# Assignment
Retrieve every line from the records in which the word "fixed" occurs.

START Information given

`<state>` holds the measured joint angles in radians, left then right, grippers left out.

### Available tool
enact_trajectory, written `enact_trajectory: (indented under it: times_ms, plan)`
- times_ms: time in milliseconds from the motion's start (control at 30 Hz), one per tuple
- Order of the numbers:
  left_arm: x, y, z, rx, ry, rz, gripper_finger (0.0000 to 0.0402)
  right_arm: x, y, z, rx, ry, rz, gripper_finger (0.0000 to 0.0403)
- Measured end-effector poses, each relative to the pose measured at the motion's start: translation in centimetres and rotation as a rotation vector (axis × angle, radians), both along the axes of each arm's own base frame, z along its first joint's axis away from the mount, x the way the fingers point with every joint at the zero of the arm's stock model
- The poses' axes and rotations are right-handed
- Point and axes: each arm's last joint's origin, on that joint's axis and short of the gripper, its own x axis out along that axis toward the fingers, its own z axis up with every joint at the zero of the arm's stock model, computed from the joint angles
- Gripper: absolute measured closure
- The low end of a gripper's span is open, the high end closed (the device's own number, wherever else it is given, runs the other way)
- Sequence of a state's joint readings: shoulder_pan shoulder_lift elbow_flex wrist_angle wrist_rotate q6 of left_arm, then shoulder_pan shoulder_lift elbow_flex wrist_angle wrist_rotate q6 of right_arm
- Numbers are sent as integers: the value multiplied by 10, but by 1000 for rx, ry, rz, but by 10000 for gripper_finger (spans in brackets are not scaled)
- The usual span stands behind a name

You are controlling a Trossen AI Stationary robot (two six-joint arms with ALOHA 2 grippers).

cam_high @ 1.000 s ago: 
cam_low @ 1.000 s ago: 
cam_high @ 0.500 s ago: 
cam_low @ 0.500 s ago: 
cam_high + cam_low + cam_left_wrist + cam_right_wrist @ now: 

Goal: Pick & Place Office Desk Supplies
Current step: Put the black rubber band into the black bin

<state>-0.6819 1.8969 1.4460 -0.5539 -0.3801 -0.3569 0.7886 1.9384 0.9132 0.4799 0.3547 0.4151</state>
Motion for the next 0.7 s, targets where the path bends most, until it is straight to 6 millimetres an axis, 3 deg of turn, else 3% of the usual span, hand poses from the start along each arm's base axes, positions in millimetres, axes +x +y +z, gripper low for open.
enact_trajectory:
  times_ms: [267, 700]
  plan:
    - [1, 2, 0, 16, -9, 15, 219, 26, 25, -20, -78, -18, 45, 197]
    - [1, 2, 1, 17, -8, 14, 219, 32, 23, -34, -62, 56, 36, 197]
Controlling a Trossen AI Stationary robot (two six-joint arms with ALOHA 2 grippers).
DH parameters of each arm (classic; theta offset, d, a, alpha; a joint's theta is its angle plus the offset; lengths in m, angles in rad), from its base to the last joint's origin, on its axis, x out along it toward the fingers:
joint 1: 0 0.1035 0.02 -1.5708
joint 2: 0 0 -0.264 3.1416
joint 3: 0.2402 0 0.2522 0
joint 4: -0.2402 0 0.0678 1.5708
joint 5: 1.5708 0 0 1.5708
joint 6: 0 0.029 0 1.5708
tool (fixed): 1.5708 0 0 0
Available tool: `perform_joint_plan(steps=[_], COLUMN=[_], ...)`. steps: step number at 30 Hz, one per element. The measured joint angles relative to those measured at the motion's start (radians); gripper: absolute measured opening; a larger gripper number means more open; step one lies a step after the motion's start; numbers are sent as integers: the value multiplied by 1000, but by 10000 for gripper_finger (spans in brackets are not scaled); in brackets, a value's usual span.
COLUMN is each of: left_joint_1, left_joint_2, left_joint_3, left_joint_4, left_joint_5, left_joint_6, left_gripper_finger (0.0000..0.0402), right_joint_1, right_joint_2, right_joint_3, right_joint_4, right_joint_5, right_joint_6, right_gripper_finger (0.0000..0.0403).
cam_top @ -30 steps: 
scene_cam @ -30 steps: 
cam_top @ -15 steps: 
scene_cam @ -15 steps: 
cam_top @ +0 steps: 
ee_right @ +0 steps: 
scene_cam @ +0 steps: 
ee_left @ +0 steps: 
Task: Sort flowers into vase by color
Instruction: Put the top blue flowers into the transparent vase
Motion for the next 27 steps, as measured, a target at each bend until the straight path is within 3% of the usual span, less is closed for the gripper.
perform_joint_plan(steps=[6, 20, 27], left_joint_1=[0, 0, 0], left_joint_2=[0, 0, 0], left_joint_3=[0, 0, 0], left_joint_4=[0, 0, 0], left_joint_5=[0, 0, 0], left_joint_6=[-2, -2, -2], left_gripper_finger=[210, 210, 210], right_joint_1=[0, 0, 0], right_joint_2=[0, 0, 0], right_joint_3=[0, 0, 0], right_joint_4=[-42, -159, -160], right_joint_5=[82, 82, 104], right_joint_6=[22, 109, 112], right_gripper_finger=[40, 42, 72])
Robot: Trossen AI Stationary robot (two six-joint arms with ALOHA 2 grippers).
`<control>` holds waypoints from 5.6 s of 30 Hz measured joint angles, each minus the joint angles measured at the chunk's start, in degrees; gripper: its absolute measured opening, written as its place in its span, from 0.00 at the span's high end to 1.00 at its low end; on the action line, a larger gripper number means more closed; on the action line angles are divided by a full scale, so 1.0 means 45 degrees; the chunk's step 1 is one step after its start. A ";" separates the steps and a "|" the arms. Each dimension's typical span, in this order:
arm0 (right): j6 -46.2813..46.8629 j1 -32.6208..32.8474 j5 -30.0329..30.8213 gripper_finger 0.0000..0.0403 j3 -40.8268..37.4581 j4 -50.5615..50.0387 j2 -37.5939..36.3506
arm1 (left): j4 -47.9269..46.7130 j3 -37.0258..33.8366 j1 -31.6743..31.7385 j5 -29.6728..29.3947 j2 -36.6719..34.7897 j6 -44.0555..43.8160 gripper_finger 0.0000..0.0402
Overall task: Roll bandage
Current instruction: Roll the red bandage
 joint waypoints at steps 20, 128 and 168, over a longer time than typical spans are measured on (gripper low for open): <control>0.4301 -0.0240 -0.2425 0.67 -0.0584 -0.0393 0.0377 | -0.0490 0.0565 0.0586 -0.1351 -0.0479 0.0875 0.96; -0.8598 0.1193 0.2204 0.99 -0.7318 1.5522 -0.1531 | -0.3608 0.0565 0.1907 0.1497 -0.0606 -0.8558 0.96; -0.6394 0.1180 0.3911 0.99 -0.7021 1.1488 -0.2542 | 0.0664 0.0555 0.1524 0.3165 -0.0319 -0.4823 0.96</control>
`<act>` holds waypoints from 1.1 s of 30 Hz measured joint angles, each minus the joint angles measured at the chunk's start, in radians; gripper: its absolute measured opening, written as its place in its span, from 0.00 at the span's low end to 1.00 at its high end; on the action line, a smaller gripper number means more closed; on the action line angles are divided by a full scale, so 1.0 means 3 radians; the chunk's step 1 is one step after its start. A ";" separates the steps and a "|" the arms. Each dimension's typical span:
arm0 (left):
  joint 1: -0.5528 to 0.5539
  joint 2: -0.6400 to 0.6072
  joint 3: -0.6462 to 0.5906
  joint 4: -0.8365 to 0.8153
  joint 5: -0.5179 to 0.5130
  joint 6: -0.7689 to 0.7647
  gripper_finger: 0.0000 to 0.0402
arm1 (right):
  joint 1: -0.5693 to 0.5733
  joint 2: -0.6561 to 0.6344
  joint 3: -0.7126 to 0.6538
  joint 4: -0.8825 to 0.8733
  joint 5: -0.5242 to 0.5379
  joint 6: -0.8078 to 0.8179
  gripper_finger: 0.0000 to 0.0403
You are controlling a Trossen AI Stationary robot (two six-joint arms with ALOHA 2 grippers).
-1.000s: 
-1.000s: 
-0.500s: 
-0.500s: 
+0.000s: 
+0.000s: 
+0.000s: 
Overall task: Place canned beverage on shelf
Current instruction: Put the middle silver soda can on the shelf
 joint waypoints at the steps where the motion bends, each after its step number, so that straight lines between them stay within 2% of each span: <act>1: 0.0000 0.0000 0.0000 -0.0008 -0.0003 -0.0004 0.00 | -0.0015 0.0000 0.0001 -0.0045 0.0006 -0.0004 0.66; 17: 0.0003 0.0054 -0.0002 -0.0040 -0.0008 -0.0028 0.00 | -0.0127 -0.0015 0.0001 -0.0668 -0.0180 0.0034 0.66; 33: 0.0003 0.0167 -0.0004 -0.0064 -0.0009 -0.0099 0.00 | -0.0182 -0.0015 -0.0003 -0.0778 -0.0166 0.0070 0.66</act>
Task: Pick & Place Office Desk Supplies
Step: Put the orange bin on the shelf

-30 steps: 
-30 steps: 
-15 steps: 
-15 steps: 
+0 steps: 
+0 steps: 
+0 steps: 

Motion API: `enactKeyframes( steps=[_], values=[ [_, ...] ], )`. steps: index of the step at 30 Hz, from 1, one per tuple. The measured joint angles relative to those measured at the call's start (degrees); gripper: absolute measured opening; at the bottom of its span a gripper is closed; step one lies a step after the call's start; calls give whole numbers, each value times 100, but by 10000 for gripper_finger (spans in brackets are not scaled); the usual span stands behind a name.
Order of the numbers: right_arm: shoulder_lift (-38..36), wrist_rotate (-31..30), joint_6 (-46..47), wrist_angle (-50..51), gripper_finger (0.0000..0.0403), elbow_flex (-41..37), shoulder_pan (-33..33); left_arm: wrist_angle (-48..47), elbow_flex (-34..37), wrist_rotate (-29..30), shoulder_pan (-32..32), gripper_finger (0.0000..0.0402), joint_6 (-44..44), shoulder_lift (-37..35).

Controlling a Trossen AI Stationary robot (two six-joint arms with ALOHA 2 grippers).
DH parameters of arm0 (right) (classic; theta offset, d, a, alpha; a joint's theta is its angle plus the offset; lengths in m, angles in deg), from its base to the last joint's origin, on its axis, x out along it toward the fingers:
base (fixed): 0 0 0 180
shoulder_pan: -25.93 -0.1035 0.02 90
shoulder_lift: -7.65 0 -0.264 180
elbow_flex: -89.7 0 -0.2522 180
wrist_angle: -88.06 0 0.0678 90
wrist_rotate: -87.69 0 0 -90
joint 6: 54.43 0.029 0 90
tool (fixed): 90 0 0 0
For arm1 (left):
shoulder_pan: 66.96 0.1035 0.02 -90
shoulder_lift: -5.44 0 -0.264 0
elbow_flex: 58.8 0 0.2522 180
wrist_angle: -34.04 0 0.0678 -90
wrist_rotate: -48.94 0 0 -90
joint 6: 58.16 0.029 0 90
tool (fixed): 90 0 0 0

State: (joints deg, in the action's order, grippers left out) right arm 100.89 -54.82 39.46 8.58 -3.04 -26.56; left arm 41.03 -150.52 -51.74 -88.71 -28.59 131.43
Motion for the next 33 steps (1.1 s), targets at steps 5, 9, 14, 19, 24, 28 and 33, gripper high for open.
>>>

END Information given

# Output for this exercise
tool (fixed): 1.5708 0 0 0
base (fixed): 0 0 0 180
tool (fixed): 90 0 0 0
tool (fixed): 90 0 0 0

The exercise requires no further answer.